Authing对GraphQL的深度使用实践

Authing 官方2019.12.24阅读 554

Authing 后端除了 OAuth、OIDC、SAML 等协议接口外，全量使用了 GraphQL，总计达 500 余个，在此过程中积累了大量的实践经验和最佳实践，在此分享给大家。

在此系列文章中，我们将会分享以下主题：

为什么使用 GraphQL?
什么是 N+1 问题以及如何解决？
如何设计 GraphQL Schema？
如何做 API 版本管理以及维护 backward compatible？
如何在 GraphQL 中进行认证和授权？
如何测试 GraphQL 接口？
如何统一处理接口错误？
...

同时，在 9 月份 Authing开源了一款 GraphQL 调试器，上面有我们暴露给开发者的接口。GitHub 地址：https://github.com/Authing/super-graphiql，可以前往https://authing.cn/graphiql/在线体验。

为什么使用 GraphQL ?

显示声明

在https://graphql.org/，官方是这样介绍 GraphQL 的：

GraphQL is a query language for APIs and a runtime for fulfilling those queries with your existing data. GraphQL provides a complete and understandable description of the data in your API, gives clients the power to ask for exactly what they need and nothing more, makes it easier to evolve APIs over time, and enables powerful developer tools.
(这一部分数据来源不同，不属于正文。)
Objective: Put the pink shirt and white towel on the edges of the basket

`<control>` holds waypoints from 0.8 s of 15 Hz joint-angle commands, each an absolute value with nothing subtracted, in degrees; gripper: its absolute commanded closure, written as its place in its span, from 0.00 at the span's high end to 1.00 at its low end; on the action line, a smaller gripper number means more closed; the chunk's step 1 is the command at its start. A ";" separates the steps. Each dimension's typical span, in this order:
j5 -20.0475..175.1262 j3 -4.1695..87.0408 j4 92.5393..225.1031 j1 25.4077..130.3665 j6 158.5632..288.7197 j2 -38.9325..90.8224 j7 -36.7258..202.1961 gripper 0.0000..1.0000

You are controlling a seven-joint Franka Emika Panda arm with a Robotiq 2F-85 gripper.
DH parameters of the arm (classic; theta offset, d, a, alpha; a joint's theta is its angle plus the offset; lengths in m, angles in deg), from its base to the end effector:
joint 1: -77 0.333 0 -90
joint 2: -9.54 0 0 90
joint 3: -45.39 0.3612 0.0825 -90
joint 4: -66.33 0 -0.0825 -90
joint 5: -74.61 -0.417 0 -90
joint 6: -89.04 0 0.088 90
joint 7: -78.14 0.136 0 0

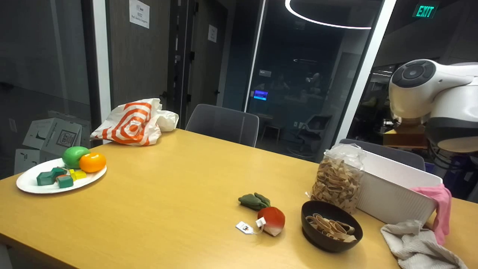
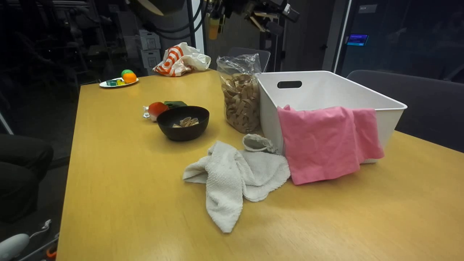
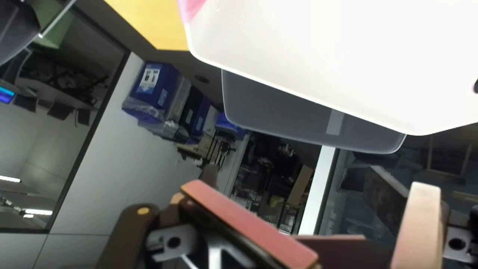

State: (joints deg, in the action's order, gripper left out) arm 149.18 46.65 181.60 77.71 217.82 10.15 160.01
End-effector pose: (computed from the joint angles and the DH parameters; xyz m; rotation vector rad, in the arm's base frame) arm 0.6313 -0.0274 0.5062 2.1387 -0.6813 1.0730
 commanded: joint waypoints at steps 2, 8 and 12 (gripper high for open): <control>128.95 45.66 188.45 77.24 220.86 1.85 143.47 1.00; 108.31 45.06 199.93 76.71 218.09 -4.39 126.29 1.00; 108.51 45.31 207.60 74.53 219.59 -4.17 126.69 1.00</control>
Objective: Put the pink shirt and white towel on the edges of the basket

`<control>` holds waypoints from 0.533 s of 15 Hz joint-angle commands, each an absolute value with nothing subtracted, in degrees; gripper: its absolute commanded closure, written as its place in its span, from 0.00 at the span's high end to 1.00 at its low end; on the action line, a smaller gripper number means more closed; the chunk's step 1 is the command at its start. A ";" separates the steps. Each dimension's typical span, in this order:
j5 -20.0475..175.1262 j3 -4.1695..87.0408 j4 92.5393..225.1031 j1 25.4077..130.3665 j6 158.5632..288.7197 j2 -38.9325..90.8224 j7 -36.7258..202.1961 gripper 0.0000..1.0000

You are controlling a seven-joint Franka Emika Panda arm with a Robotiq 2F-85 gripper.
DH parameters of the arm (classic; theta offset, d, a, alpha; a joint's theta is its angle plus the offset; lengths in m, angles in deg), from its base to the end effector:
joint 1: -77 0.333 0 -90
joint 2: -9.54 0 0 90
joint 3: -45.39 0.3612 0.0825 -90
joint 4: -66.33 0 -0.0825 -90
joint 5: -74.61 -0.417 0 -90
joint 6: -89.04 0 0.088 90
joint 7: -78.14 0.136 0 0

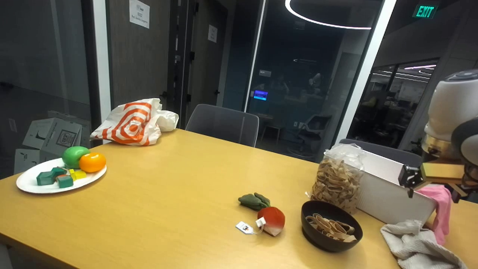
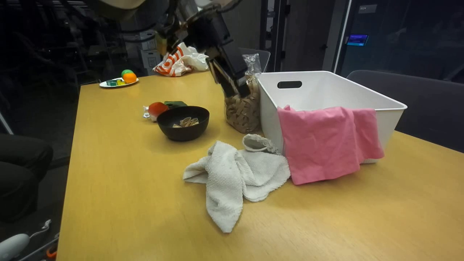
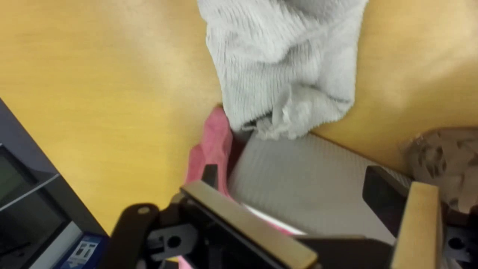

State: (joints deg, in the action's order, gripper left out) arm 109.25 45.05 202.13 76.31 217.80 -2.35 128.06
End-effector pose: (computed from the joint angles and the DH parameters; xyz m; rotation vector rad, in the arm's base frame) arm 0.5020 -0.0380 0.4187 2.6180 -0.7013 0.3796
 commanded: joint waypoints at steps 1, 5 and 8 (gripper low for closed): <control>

其中重要的关键词：complete and understandable description of the data in your API、gives clients the power to ask for exactly what they need and nothing more，也即天然地 API 自文档化、客户端需要什么就显式地声明什么。

通过这张图能很好得说明这一点：

描述数据
显式声明需要哪些数据
得到符合预期的结果

这也是我最喜欢的一点：没有 select *，调用者需要什么，就显式地声明相关字段。

这样有几个好处：

得到的结果可以肯定是符合预期的（接口语法层面的 break change 会在 GraphQL 过滤层就会被拦截掉），不需要担心后端接口改动 break 掉已有的项目。
Client 不会过度获取数据。REST 接口经常遇到多处使用同一个接口时，往往会出现拉取了过多数据的问题，造成带宽和计算资源的浪费。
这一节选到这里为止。